Impact of COVID-19-related Public Health Measures on HCV Testing in British Columbia, Canada

An Interrupted Time Series Analysis

Mawuena Binka; Sofia Bartlett; Héctor A. Velásquez García; Maryam Darvishian; Dahn Jeong; Prince Adu; Maria Alvarez; Stanley Wong; Amanda Yu; Hasina Samji; Mel Krajden; Jason Wong; Naveed Z. Janjua

Disclosures

Liver International. 2021;41(12):2849-2856. 

In This Article

Abstract and Introduction

Abstract

Background & Aims: Public health measures introduced to limit transmission of severe acute respiratory syndrome coronavirus 2 (SARS-CoV-2), which causes coronavirus disease 2019 (COVID-19), also disrupted various healthcare services in many regions worldwide, including British Columbia (BC), Canada. We assessed the impact of these measures, first introduced in BC in March 2020, on hepatitis C (HCV) testing and first-time HCV-positive diagnoses within the province.

Methods: De-identified HCV testing data for BC residents were obtained from the provincial Public Health Laboratory. Weekly changes in anti-HCV, HCV RNA and genotype testing episodes and first-time HCV-positive (anti-HCV/RNA/genotype) diagnoses from January 2018 to December 2020 were assessed and associations were determined using segmented regression models examining rates before vs after calendar week 12 of 2020, when measures were introduced.

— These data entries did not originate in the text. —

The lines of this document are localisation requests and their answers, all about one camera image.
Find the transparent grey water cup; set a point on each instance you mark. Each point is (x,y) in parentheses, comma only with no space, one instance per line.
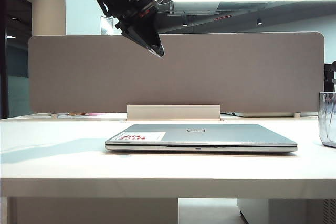
(326,129)

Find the white red laptop sticker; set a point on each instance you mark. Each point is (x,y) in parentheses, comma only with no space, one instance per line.
(155,137)

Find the silver Dell laptop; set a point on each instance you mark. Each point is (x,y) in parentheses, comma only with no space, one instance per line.
(223,134)

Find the black ceiling spot lamp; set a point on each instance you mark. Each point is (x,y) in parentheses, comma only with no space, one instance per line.
(259,22)
(184,24)

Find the red illuminated ceiling sign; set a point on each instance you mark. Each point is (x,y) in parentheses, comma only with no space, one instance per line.
(222,18)

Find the beige fabric desk divider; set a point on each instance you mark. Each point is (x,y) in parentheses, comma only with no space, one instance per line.
(223,77)

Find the pink paper sheet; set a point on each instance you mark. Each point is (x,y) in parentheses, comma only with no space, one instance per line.
(94,114)

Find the orange flat item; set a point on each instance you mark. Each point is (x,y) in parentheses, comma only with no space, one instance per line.
(76,114)

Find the dark glass door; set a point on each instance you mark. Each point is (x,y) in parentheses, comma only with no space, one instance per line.
(15,51)

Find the white desk modesty panel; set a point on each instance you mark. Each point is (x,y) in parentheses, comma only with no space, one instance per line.
(92,211)

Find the white under-desk cabinet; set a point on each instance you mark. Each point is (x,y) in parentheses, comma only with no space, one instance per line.
(288,212)

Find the white wall notice paper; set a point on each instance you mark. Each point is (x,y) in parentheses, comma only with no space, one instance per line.
(105,27)

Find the white divider bracket foot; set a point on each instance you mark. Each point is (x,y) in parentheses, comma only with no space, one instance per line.
(296,115)
(53,116)

Results: Average weekly HCV testing and first-time HCV-positive diagnosis rates fell immediately following the imposition of public health measures by 62.3 per 100 000 population and 2.9 episodes per 1 000 000 population, respectively (P < .0001 for both), and recovered in subsequent weeks to near pre-March 2020 levels. Average weekly anti-HCV positivity rates decreased steadily pre-restrictions and this trend remained unchanged afterwards.

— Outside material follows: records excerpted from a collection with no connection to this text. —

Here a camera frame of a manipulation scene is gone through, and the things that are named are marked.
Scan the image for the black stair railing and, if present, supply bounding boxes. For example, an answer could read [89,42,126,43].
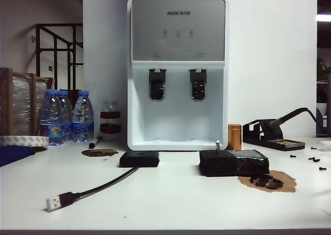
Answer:
[35,23,84,91]

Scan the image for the white water dispenser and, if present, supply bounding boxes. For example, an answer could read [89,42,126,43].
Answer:
[126,0,230,152]

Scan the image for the black rectangular box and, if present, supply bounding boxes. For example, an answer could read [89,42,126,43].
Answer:
[199,149,270,178]

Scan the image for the black dispenser tap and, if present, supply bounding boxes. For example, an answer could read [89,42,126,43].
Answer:
[189,68,208,101]
[148,68,168,101]

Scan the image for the golden metal cylinder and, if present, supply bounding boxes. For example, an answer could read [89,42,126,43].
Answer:
[227,124,243,151]

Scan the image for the water bottle colourful label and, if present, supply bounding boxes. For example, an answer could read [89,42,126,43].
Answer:
[39,89,65,146]

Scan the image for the blue cloth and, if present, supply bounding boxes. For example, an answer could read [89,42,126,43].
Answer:
[0,144,37,168]

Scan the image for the wooden frame with plastic wrap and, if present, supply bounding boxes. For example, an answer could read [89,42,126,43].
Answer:
[0,67,55,137]

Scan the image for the large brown paper patch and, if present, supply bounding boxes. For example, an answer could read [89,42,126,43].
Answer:
[235,169,297,193]

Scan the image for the black marker pen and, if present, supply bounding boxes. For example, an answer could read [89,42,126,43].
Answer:
[88,136,102,149]

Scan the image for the small brown paper patch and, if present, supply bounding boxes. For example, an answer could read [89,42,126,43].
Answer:
[81,148,119,158]

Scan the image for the black soldering iron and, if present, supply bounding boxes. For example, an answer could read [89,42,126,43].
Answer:
[266,107,331,137]

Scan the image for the white tape roll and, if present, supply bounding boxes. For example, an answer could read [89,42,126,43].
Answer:
[0,135,50,148]

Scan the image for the black USB hub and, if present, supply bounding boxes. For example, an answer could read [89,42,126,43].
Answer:
[119,151,160,168]

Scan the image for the water bottle blue label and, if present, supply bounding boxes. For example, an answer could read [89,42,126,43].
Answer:
[58,90,74,142]
[72,90,94,142]

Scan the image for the black soldering iron stand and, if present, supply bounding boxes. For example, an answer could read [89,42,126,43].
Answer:
[242,119,306,152]

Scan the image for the black USB cable with plug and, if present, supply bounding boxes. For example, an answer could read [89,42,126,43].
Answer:
[46,166,140,212]

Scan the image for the clear jar red bands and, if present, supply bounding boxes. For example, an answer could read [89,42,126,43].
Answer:
[99,100,122,140]

Conclusions: Reductions in HCV testing and first-time HCV-positive diagnosis rates, key drivers of progression along the HCV care cascade, occurred following the introduction of COVID-19-related public health measures. Further assessment will be required to better understand the full impact of these service disruptions on the HCV care cascade and to inform strategies for the re-engagement of people who may have been lost to care because of these measures.

Introduction

In 2016, Canada, alongside other World Health Organization (WHO) member states, committed to eliminating the threat that hepatitis C virus (HCV) poses to public health worldwide by 2030.[1] To that end, many member states have implemented policies and strategies to facilitate the attainment of the disease prevention, healthcare provision and mortality-reduction goals that form the cornerstone of this Global Health Sector Strategy.[1–3] Canada is making significant progress towards meeting the 2030 elimination goals, with the provision of unrestricted access to publicly funded therapy for persons with chronic HCV infection and elimination efforts being initiated in many provinces, including British Columbia (BC).[4–6] Testing is a key component of these efforts, and is the first step to engaging people living with HCV into care.[7]

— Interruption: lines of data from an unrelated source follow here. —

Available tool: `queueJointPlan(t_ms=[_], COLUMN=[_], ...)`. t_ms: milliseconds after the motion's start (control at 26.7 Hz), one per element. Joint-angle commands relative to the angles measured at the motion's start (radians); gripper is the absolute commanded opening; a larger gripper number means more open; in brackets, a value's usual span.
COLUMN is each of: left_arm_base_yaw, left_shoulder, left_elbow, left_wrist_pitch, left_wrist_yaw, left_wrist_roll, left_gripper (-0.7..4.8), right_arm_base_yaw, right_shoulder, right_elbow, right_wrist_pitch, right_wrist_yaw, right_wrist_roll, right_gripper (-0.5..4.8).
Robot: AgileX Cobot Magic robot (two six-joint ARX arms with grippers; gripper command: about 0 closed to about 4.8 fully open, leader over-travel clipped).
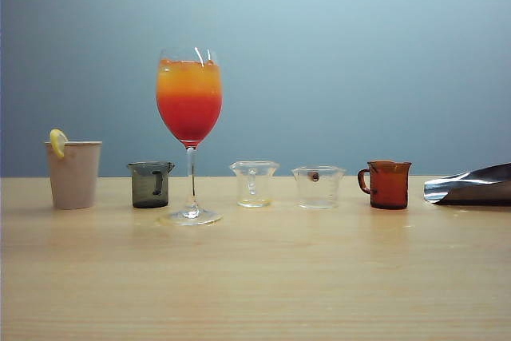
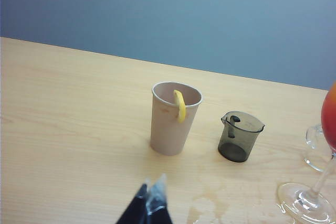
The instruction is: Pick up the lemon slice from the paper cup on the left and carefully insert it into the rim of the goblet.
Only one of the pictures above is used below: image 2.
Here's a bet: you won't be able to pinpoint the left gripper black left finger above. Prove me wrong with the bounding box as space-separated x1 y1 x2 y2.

The emergence of severe acute respiratory syndrome coronavirus 2 (SARS-CoV-2) in late 2019 led to the implementation of broad public health measures to prevent and control transmission of the virus and to preserve healthcare resources in many countries across the world, including Canada.[8–14] These measures have had sweeping economic, social and health-related impacts globally, including the disruption of healthcare services such as HCV prevention, testing, treatment and post-treatment follow-up.[15–17] Many people living with HCV have concurrent substance use or mental health challenges, are socially and materially deprived, and living with HIV or HBV co-infection.[18,19] Thus, given the syndemic nature of HCV infection, these service disruptions may have more profound short- and long-term impacts within these groups. Furthermore, HCV-related service disruptions could delay Canada's progression towards the achievement of the viral hepatitis elimination goals. In this study, the impact of COVID-19-related public health measures on HCV testing and first-time HCV-positive diagnoses within the province were assessed using population-level laboratory data as a first step towards understanding the potential impact of healthcare service disruptions on BC's HCV elimination efforts.